Nagari sebagai Unit Kesatuan Adat dan Pemerintahan

           Nagari sebagai unit kesatuan Adat dan Pemerintahan, tak kurangnya juga harus dibenahi kembali secara sikron. Dengan sistenPemerintahan Desa yang berlaku selam amasa Orde Baru itu fungsi dan peranan Tungku Nan Tigo Sajarangan telah tergeser ke tepi. Kendatipun ada lembaga-lembaga LMD dan LKMD, DSB, mereka yang duduk di dalamnya lebih hanya sebagai peng-amin dari kebijakan dan keputusan-keputusan yang datang dari atas. Kepala Desa dalam kenyataannya telah menjadi Penguasa Tunggal di desanya, walau sesungguhnya merekapun hanyalah ujung tombak dari penguasa di atasnya. Camatlah yang sesungguhnya yang mengerakan tali kendali di Desa-Desa kecamatannya, yang pada gilirannya secara beruntun keatas juga adalah ujung tombak dari pusat kendali kekuasaan yang beruntun sampai ke tingkat paling atas.
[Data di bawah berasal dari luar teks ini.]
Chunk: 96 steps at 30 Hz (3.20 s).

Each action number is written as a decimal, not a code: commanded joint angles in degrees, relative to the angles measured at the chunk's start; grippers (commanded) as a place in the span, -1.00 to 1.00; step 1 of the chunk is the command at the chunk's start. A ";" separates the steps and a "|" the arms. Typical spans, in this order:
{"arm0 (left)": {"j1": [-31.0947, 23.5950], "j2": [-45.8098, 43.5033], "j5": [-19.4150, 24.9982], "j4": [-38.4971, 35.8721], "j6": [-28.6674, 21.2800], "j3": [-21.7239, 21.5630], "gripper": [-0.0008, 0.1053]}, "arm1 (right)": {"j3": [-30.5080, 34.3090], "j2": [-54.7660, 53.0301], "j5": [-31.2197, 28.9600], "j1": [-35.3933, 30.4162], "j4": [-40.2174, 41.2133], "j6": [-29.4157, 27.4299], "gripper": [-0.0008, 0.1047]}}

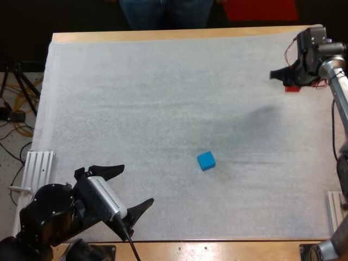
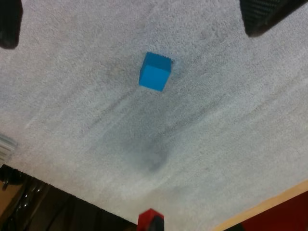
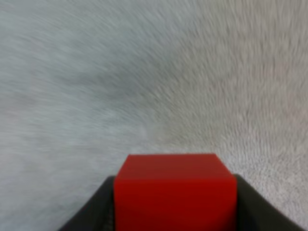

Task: Stack red cube on blue cube

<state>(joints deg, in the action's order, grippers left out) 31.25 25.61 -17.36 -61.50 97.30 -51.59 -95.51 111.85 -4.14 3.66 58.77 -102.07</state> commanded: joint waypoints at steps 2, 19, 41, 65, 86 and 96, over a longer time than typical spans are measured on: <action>0.26 0.13 -0.40 0.08 0.28 -0.28 0.65 | -0.80 -4.81 0.30 1.73 1.67 -1.72 -0.84; 0.26 0.13 -0.40 0.08 0.28 -0.28 0.65 | 3.20 -18.29 0.10 18.28 7.86 0.62 -0.84; 0.26 0.13 -0.40 0.08 0.14 -0.28 0.65 | 25.39 -21.59 0.54 36.76 -5.20 9.56 -0.84; 0.26 0.13 -0.40 0.08 0.11 -0.28 0.65 | 28.07 -14.78 2.75 41.19 -10.08 11.49 -0.61; 0.26 0.13 -0.40 0.53 0.11 -0.28 0.65 | 24.67 -23.41 -2.22 41.19 -8.23 10.85 0.15; -4.86 3.62 11.96 8.38 -1.28 -0.28 0.65 | 24.14 -30.21 -3.38 29.64 -7.05 2.66 0.15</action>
<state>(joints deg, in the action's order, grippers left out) 27.06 28.66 -6.65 -55.19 96.30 -51.59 -71.01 82.35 -7.06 34.27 51.17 -97.99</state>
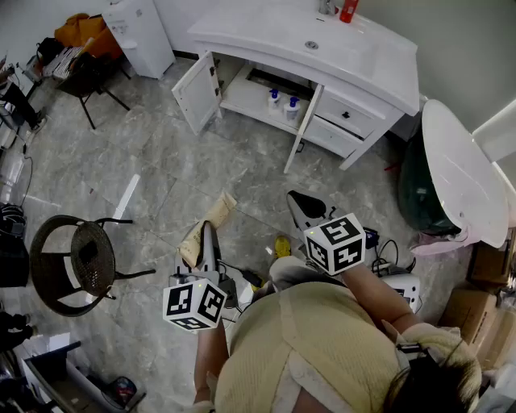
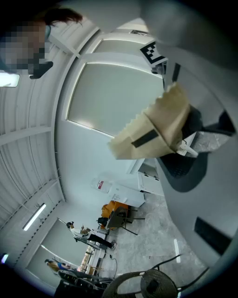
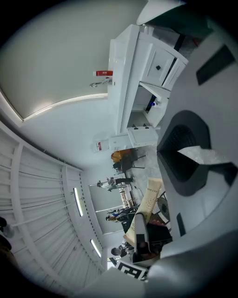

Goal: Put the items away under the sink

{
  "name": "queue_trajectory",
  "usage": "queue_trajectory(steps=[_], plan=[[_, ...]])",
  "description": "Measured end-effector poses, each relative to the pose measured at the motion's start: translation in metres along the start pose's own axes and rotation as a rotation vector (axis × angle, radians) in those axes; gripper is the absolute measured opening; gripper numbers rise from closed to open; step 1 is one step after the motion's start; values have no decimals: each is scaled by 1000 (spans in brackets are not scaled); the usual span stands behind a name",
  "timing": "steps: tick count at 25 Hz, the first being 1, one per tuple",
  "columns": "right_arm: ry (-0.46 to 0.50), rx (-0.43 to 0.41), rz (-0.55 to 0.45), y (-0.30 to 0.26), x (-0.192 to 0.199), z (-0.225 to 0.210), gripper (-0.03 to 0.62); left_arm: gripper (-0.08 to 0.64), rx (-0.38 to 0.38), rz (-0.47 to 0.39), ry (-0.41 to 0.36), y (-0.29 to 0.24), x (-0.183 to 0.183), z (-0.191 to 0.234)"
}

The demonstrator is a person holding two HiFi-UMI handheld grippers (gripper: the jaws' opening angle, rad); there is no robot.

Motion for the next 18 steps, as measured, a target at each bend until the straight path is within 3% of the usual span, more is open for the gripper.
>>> queue_trajectory(steps=[8, 18], plan=[[13, 1, 3, -29, -19, -36, 25, 72, -31, -4, 7, -38, -6, 5], [32, -67, 15, -72, -35, -68, 26, 72, -76, 1, 19, -95, -11, 4]])
Point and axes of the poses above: the fingertips, and each gripper's own axes: y backward along the fingers, z to its left, x out of its underside, the point moved 5 cm from there along y, backward along the fingers, and after that the axes turned 10 degrees about x, right-handed, at the moved point
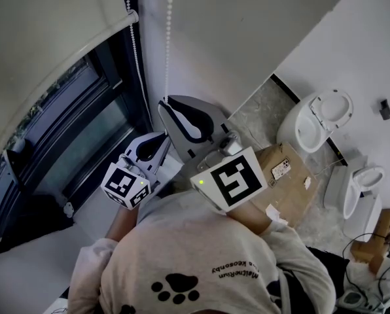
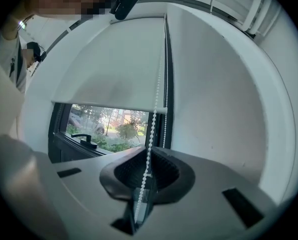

          Dengan kembali ke Nagari ini maka Dewan Perwakilan Rakyat Nagari – atau apapun namanya – intinya adalah usur-unsur dari pimpinan Tungku Nan Tigo Sajarangan itu, yakni Ninik Mamak, Alim Ulama dan Cerdik Pandai. Sebagai badan legislatif di Nagari merekalah yang secara bersama-sama dengan kepala – atau wali – Nagari yang mengendalikan dan manggerakkan roda pemerintahan di Nagari. Di Kepala Nagari sendiri dipilih oleh dan dari antara unsur pimpinan  Tungku Nan Tigo Sajarangan yang duduk dalam DPRN itu. Seperti dahulu juga, di masa pemerintahan ber-Nagari, bertemu dua unsur kepemimpinan  dalam diri Kepala Nagari ini: kepemimpinan formalsebagai wakil pemerintah yang di atas di Nagari, dan kepemimpinan informal di tengah-tengah masyarakat yang dia sendiri  adalah unsur dari Tungku Nan Tigo Sajarangan itu.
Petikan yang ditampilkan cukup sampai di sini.